White Dialogues

Home > Other > White Dialogues > Page 8
White Dialogues Page 8

by Bennett Sims


  ‘He’s made his bed, mentally, so to speak.’

  ‘Pretty much. And in this particular case, he had cast his lot with biking off. So what if? What would happen? What he decided to do was keep pedaling, zooming blocks and blocks beyond his neighborhood, miles, with the greyhound chasing the whole way. He tells me that the fantasy became explicitly surreal and dreamlike, at this point. In no time at all he had biked outside of city limits altogether. He entered some deserted Hitchcockian countryside, pedaling down a narrow dirt road in the middle of vast cornfields, all while the indefatigable greyhound—which he still couldn’t see but could hear the horrible huffing of—heaved its body behind him. And here a terrible realization struck MacDougall, he tells me.
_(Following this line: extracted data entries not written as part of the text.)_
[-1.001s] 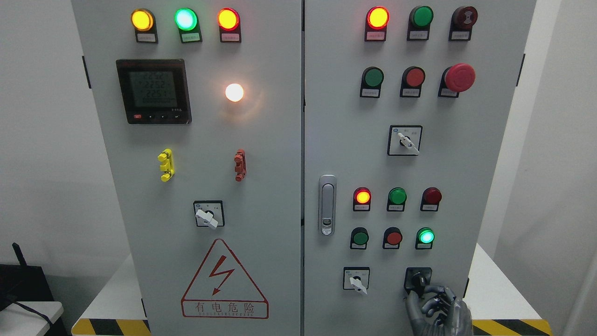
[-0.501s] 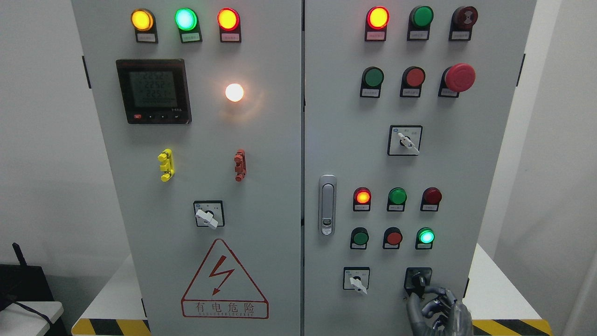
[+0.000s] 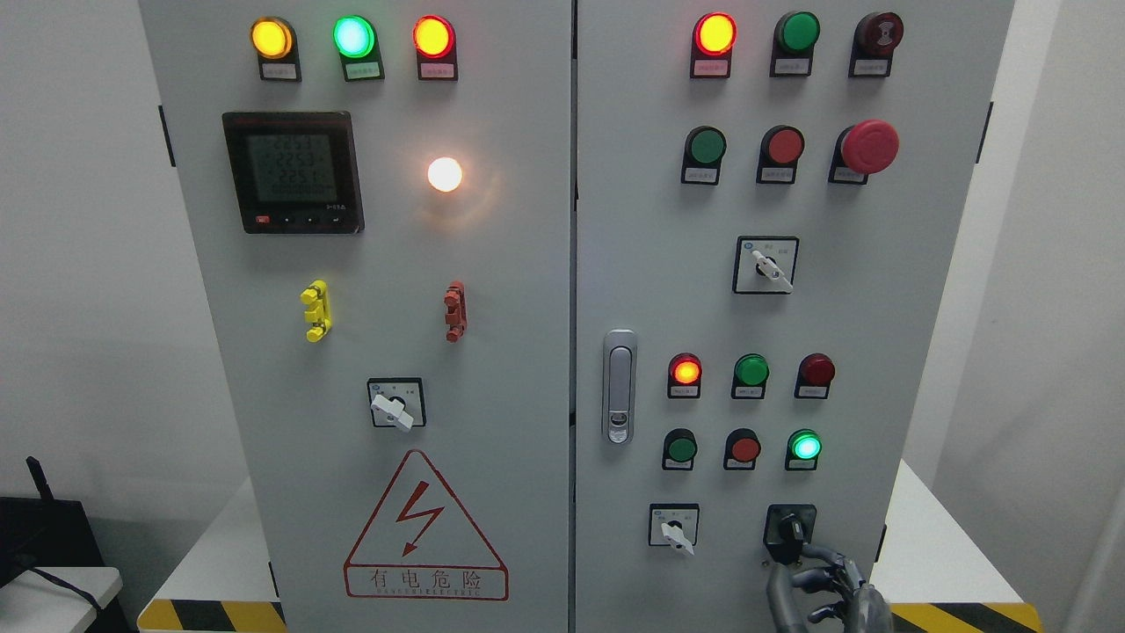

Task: Trip black knob to open circuit

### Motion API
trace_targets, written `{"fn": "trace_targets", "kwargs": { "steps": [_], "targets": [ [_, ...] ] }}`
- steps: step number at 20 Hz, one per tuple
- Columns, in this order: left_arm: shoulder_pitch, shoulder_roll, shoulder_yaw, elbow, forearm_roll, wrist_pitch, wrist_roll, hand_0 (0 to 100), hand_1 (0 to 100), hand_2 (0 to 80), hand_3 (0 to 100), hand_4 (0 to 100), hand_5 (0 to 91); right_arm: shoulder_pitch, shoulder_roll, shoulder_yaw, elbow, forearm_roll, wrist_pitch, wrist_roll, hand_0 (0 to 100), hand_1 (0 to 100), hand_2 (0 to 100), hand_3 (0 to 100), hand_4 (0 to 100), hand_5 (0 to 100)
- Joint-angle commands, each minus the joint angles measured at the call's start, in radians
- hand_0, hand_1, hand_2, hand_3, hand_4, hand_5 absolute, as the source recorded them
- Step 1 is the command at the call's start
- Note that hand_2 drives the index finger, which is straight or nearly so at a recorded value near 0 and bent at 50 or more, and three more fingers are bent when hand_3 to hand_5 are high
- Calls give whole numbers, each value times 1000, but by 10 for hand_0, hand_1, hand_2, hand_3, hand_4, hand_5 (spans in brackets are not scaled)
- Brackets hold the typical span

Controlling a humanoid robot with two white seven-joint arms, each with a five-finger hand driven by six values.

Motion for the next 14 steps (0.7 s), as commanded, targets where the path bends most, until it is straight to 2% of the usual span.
{"fn": "trace_targets", "kwargs": {
  "steps": [1, 4, 5, 7, 10, 12, 14],
  "targets": [
    [-8, 0, 0, 0, -32, 0, 0, 120, 389, 0, 0, 0, 0, 77, -29, 10, -38, -1, -28, 0, 391, 525, 273, 453, 429, 458],
    [-8, 0, 0, 0, -32, 0, 0, 120, 389, 0, 0, 0, 0, 157, -64, 1, -87, -3, -74, 71, 377, 510, 218, 414, 410, 437],
    [-8, 0, 0, 0, -32, 0, 0, 120, 389, 0, 0, 0, 0, 184, -72, -5, -103, -5, -101, 94, 368, 481, 159, 381, 389, 422],
    [-8, 0, 0, 0, -32, 0, 0, 120, 389, 0, 0, 0, 0, 231, -85, -16, -129, -8, -146, 121, 339, 445, 119, 345, 364, 401],
    [-8, 0, 0, 0, -32, 0, 0, 120, 389, 0, 0, 0, 0, 280, -93, -19, -163, -17, -184, 137, 271, 401, 69, 302, 335, 379],
    [-8, -1, 0, 0, -34, 0, 0, 120, 389, 0, 0, 0, 0, 303, -112, -17, -189, -58, -216, 137, 201, 339, 22, 265, 300, 357],
    [-8, 0, 0, 0, -34, 0, 0, 120, 389, 0, 0, 0, 0, 340, -133, -17, -228, -78, -224, 150, 163, 326, 10, 238, 261, 328]
  ]
}}
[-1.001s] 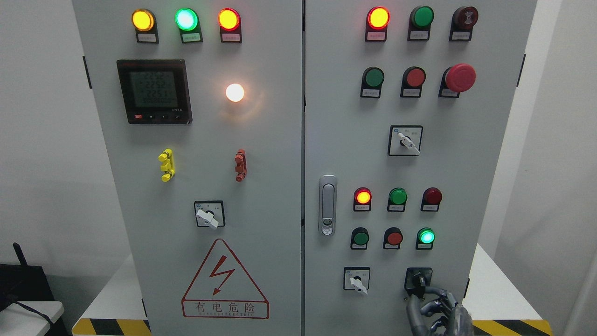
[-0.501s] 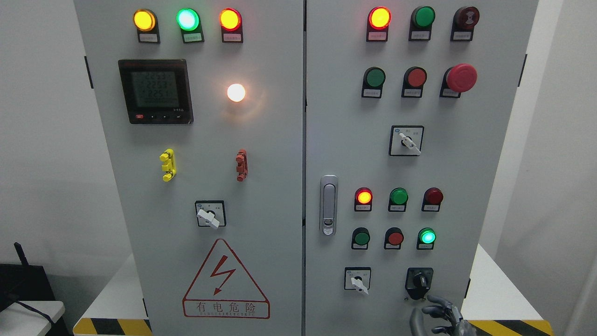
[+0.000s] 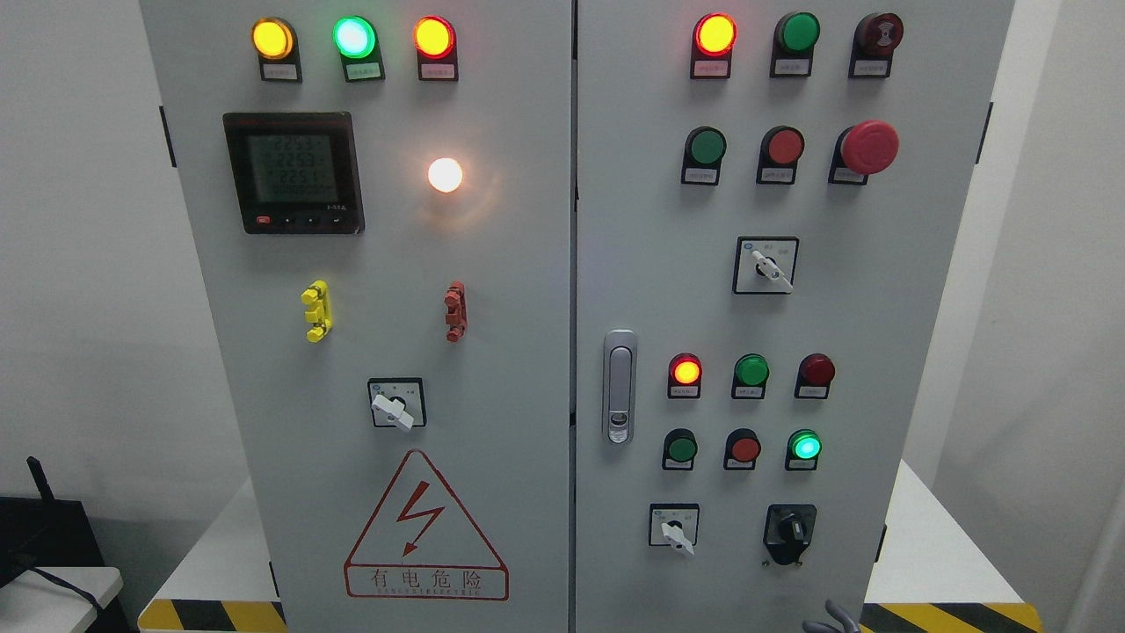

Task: Trip black knob to open circuit

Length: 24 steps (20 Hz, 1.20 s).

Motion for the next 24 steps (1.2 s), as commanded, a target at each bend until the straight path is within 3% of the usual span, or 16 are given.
{"fn": "trace_targets", "kwargs": {
  "steps": [1, 7, 10, 18, 24],
  "targets": [
    [-8, 1, 0, 0, -32, 0, 0, 120, 389, 0, 0, 0, 0, 118, -72, -19, -150, -52, -25, 27, 148, 318, 6, 230, 254, 320],
    [-8, 1, 0, 0, -32, 0, 0, 120, 389, 0, 0, 0, 0, 199, -141, -48, -219, -161, -28, 101, 95, 254, 0, 199, 236, 306],
    [-8, 1, 0, 0, -34, 0, 0, 120, 389, 0, 0, 0, 0, 206, -168, -68, -224, -212, -66, 141, 79, 221, 0, 176, 209, 289],
    [-8, 1, 0, 0, -32, 0, 0, 120, 389, 0, 0, 0, 0, 192, -185, -65, -230, -339, -51, 245, 13, 168, 0, 149, 185, 279],
    [-8, 1, 0, 0, -34, 0, 0, 120, 389, 0, 0, 0, 0, 190, -185, -52, -226, -392, -48, 251, 0, 4, 0, 130, 165, 253]
  ]
}}
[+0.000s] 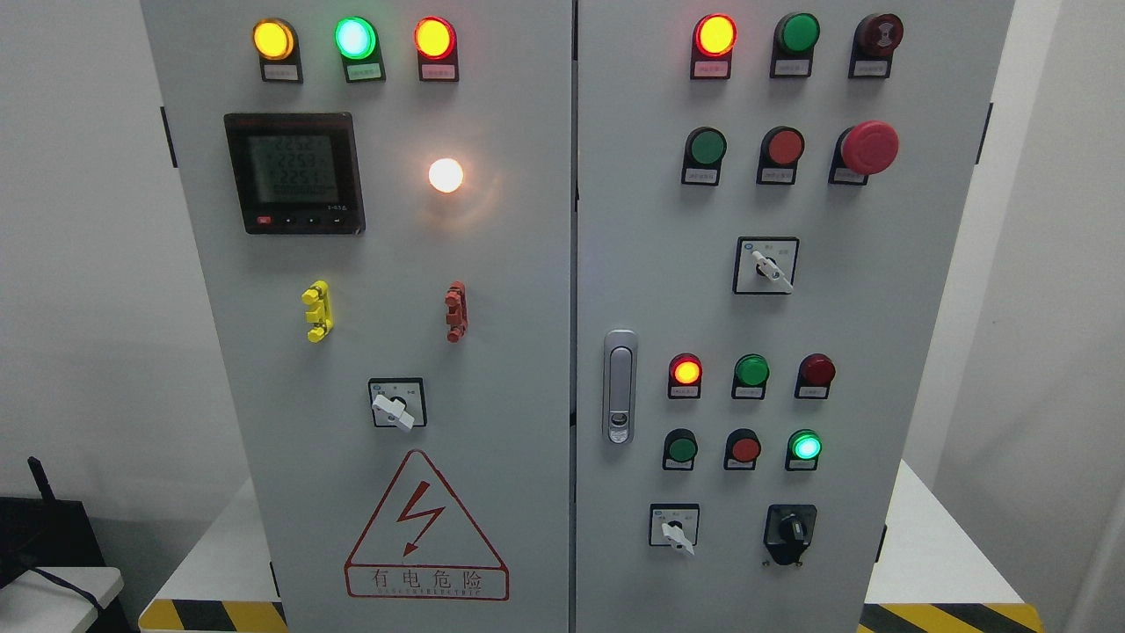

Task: Trip black knob to open circuit

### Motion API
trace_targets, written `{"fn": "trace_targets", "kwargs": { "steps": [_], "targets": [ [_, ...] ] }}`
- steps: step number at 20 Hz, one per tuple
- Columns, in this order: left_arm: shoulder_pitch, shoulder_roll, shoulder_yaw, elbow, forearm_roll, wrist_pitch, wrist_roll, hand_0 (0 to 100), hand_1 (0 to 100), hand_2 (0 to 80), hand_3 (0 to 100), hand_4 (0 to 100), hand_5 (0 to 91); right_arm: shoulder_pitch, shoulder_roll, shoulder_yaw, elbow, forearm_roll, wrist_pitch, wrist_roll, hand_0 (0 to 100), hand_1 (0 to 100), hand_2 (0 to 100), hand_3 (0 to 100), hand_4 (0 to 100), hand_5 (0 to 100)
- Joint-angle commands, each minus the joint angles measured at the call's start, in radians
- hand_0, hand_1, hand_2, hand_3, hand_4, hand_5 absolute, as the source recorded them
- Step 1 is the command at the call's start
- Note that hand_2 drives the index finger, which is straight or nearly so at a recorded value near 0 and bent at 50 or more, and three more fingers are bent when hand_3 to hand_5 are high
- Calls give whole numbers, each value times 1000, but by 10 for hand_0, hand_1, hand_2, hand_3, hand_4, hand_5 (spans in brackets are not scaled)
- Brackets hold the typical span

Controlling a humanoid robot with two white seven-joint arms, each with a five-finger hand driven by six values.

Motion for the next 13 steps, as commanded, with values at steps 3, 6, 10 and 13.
{"fn": "trace_targets", "kwargs": {
  "steps": [3, 6, 10, 13],
  "targets": [
    [-8, 0, 0, 0, -34, 0, 0, 120, 389, 0, 0, 0, 0, 1, -32, -2, -27, -80, 6, 45, 0, 0, 0, 127, 162, 247],
    [-8, 0, 0, 0, -32, 0, 0, 120, 389, 0, 0, 0, 0, 3, -32, -2, -27, -80, 6, 53, 0, 0, 0, 125, 161, 244],
    [-8, 0, 0, 0, -32, 0, 0, 120, 389, 0, 0, 0, 0, 6, -30, 1, -27, -80, 6, 57, 0, 0, 0, 127, 161, 236],
    [-8, 0, 0, 0, -34, 0, 0, 120, 389, 0, 0, 0, 0, 10, -30, 1, -29, -109, 4, 91, 0, 0, 0, 113, 134, 165]
  ]
}}
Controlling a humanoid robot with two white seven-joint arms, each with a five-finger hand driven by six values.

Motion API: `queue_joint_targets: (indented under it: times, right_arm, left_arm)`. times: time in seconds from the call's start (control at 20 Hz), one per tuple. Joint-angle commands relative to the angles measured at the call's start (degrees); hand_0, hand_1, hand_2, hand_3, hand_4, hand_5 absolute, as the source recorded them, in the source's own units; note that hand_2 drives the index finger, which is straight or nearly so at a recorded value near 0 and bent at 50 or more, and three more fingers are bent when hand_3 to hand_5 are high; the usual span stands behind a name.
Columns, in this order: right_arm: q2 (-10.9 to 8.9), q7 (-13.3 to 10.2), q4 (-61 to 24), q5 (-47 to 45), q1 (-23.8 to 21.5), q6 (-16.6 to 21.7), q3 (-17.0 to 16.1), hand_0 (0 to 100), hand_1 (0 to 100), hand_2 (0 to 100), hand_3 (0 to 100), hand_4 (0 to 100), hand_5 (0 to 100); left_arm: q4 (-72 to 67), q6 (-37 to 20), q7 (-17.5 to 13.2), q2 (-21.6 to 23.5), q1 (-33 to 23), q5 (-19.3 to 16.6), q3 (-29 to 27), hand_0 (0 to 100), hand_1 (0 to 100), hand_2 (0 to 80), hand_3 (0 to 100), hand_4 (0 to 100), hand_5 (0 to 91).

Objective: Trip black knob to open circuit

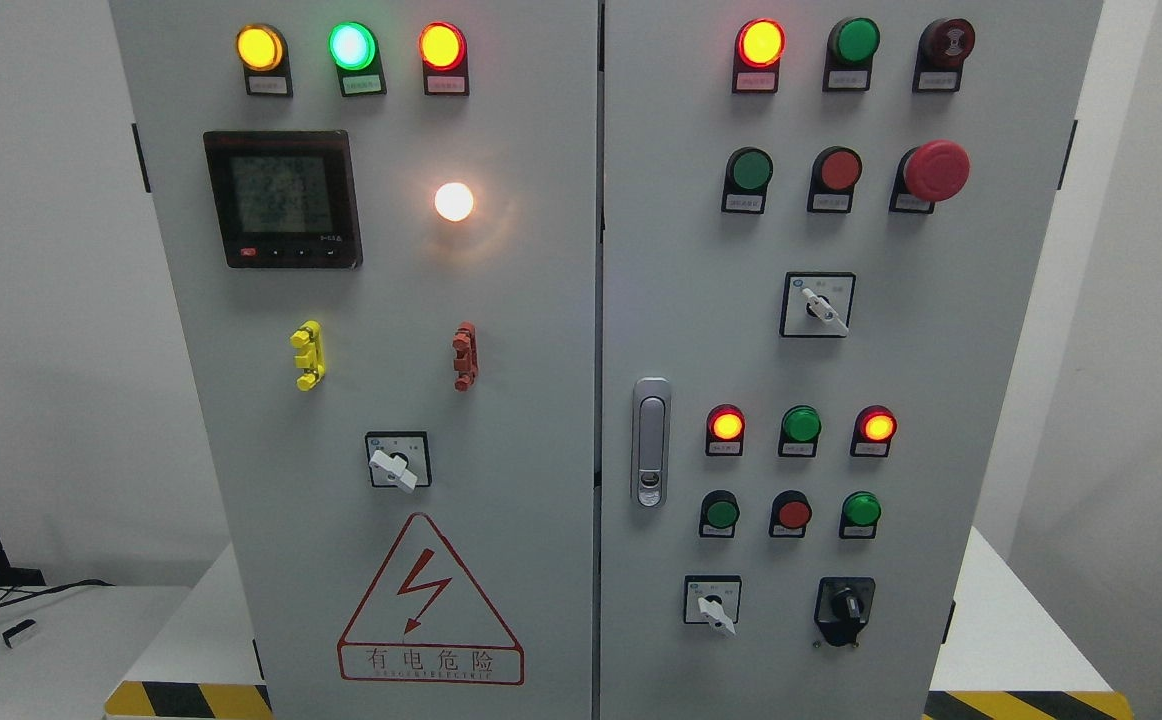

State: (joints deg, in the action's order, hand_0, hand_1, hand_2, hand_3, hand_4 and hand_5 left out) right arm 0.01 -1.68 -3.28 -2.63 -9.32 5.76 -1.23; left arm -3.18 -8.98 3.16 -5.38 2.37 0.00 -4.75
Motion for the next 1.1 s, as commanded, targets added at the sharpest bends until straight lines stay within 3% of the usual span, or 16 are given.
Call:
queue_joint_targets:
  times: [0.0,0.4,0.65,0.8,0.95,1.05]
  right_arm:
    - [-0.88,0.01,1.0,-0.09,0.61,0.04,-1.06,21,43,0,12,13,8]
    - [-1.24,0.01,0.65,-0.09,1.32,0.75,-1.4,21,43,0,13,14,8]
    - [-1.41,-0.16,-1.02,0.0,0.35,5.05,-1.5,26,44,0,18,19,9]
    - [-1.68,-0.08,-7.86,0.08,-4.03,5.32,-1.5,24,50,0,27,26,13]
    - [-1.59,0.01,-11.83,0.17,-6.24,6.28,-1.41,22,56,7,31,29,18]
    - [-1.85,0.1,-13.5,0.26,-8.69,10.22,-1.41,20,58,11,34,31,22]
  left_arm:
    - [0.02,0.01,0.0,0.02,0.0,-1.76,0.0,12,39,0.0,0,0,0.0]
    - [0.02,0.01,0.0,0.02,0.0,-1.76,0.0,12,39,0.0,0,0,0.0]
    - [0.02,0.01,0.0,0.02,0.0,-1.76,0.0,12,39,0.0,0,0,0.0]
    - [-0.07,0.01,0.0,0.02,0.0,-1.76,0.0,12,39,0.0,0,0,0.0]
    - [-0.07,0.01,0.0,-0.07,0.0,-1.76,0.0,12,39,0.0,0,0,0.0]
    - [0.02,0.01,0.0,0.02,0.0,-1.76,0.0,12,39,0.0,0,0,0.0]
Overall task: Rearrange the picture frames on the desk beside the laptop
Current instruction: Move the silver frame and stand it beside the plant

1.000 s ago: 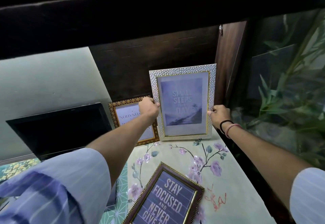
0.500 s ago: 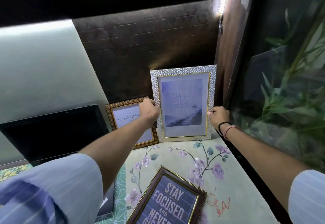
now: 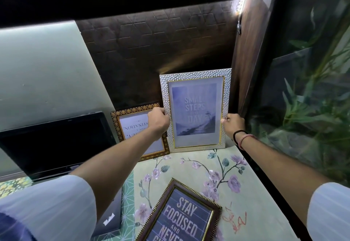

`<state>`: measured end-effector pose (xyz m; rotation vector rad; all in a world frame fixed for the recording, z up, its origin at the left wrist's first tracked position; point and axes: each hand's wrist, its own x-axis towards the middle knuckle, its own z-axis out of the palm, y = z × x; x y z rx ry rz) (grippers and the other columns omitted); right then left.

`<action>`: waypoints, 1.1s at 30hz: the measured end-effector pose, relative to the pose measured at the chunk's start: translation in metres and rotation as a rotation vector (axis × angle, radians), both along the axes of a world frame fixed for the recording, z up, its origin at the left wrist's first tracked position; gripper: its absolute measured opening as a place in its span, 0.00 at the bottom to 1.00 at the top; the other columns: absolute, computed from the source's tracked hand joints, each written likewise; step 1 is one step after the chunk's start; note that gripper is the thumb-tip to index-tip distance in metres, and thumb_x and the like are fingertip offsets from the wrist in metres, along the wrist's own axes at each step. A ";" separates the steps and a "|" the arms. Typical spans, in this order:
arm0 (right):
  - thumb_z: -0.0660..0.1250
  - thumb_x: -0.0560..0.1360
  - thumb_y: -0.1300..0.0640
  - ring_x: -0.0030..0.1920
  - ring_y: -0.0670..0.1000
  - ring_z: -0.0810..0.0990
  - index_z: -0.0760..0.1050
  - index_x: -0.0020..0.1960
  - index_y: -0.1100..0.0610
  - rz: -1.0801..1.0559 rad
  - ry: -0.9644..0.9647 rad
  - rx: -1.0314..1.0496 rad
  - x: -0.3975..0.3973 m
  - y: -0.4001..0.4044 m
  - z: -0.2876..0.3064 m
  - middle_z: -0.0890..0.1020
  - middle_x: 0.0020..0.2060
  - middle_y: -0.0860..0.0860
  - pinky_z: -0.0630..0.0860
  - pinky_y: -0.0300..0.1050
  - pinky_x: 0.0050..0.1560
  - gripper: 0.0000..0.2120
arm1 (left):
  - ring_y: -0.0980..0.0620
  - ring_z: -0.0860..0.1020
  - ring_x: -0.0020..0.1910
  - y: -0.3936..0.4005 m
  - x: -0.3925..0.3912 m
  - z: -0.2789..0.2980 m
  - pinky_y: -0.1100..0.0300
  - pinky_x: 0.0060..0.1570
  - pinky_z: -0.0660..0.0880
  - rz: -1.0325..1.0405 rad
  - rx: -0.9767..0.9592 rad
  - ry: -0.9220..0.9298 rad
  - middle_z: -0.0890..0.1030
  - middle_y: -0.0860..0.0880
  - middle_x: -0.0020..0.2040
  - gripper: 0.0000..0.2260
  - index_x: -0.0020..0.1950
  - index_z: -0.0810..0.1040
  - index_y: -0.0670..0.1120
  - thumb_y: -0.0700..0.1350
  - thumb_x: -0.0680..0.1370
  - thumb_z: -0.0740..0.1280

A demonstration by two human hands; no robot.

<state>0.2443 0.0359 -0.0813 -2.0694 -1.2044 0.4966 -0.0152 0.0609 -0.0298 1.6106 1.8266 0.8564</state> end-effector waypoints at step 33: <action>0.66 0.74 0.58 0.62 0.65 0.77 0.76 0.61 0.65 0.182 0.166 -0.308 -0.084 -0.103 -0.021 0.80 0.60 0.65 0.73 0.48 0.58 0.17 | 0.47 0.74 0.38 -0.137 -0.047 -0.071 0.57 0.39 0.67 0.098 -0.366 -0.117 0.79 0.45 0.39 0.07 0.37 0.76 0.46 0.35 0.69 0.69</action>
For at last he understood: the greyhound was never going to give up the chase. It had been bred to keep up the chase. Any other dog, any other breed, and he might have been fine. But all MacDougall had accomplished by mounting the bike was transforming himself into a racetrack rabbit, a robotic bait zooming away on a tantalizing circuit, which the greyhound was happy to chase for dozens and dozens of miles, at top speed, if it had to. Because this and nothing else was what it—the dog, down to its very DNA—had been bred for centuries if not millennia to do. MacDougall says that the logic of his dread was vertiginous. The fantasy was infinite now, he realized: it never could reach a conclusion. He would be stuck in his own head, being chased by the greyhound, forever. For the harder that he pedaled, the more determined the greyhound would be to catch him; and the more determined the greyhound was to catch him, the harder he would have to pedal. His terror of the dog spurred him to flee, which spurred the dog, which spurred his terror, ad infinitum, until MacDougall became mired in this morbid Möbius strip almost, self-perpetuating and impossible to stop. Even as his fear of being fed on fed into his flight, his flight was feeding into the dog’s desire to feed on him, which fed right back into his fear, creating this like literal feedback loop of—’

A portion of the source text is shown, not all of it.